= Problem description =
Return every line of the data below exactly, but do not include the images.

-------- Data segment --------

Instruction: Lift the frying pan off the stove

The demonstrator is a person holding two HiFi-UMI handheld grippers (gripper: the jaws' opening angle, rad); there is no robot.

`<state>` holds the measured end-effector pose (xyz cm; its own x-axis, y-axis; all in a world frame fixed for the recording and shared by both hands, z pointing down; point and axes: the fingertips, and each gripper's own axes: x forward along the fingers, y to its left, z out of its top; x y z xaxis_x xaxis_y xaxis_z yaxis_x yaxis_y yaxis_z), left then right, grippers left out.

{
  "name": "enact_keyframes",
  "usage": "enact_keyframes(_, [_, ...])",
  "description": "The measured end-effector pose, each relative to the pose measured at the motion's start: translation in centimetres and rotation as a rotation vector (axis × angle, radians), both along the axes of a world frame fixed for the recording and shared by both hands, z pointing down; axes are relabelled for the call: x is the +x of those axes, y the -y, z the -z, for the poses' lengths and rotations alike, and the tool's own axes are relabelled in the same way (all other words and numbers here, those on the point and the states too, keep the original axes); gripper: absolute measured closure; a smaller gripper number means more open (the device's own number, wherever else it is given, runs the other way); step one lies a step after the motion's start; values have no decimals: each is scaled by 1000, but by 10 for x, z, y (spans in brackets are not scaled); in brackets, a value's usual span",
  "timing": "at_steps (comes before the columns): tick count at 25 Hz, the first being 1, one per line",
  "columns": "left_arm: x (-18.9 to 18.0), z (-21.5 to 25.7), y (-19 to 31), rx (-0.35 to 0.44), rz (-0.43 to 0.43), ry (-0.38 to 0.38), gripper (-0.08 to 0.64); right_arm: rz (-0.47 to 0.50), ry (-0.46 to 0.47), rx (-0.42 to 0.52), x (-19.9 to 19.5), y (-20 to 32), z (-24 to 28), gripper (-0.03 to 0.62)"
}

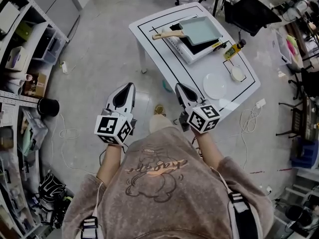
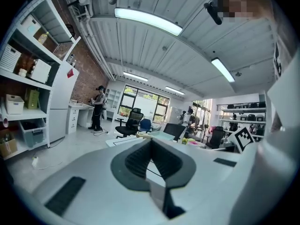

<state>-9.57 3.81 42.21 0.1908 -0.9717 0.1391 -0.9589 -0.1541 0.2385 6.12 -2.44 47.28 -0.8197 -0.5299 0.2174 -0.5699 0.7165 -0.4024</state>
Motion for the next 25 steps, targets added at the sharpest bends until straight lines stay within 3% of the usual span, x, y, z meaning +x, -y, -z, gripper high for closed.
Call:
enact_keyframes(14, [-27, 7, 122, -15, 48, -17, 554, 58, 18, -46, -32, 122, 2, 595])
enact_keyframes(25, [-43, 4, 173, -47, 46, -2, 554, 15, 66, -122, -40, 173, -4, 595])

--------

= Response area =
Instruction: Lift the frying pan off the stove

The demonstrator is a person holding two HiFi-UMI handheld grippers (gripper: the jaws' opening angle, rad); there is no robot.

`<state>` holds the measured end-effector pose (xyz cm; its own x-axis, y-axis; all in a world frame fixed for the recording and shared by both hands, z pointing down; point and axes: the fingertips, and each gripper's own axes: x forward along the fingers, y to its left, z out of its top; x y z xaxis_x xaxis_y xaxis_z yaxis_x yaxis_y yaxis_z), left then right, grippers left out.

{
  "name": "enact_keyframes",
  "usage": "enact_keyframes(_, [_, ...])",
  "description": "The measured end-effector pose, each relative to the pose measured at the motion's start: translation in centimetres and rotation as a rotation vector (axis × angle, radians), both along the axes of a world frame fixed for the recording and shared by both hands, z pointing down; axes are relabelled for the call: x is the +x of those axes, y the -y, z the -z, for the poses' lengths and rotations alike, and the tool's own axes are relabelled in the same way (all other words and numbers here, those on the point and the states too, keep the original axes); gripper: absolute measured closure; a smaller gripper number means more open (the device's own number, wherever else it is given, runs the other way); step one lies a step after the motion's start; values have no decimals: each is scaled by 1000, but by 10 for x, z, y (spans in brackets are not scaled); in brackets, a value's usual span",
  "timing": "at_steps (comes before the columns): tick count at 25 Hz, the first being 1, one per line",
  "columns": "left_arm: x (-18.9 to 18.0), z (-21.5 to 25.7), y (-19 to 31), rx (-0.35 to 0.44), rz (-0.43 to 0.43), ry (-0.38 to 0.38), gripper (-0.08 to 0.64); right_arm: rz (-0.47 to 0.50), ry (-0.46 to 0.47), rx (-0.42 to 0.52), x (-19.9 to 19.5), y (-20 to 32), z (-24 to 28), gripper (-0.03 to 0.62)"
}


<state>-9.57 3.81 42.21 0.1908 -0.9717 0.1391 -0.9589 -0.1541 0.2385 6.12 -2.44 47.28 -0.8197 -0.5299 0.2174 -0.5699 0.7165 -0.4024</state>
Motion for the next 25 steps, targets added at the sharpest bends until straight lines stay within 3% of the usual span, x, y, z meaning +x, -y, -z, gripper high for closed.
Call:
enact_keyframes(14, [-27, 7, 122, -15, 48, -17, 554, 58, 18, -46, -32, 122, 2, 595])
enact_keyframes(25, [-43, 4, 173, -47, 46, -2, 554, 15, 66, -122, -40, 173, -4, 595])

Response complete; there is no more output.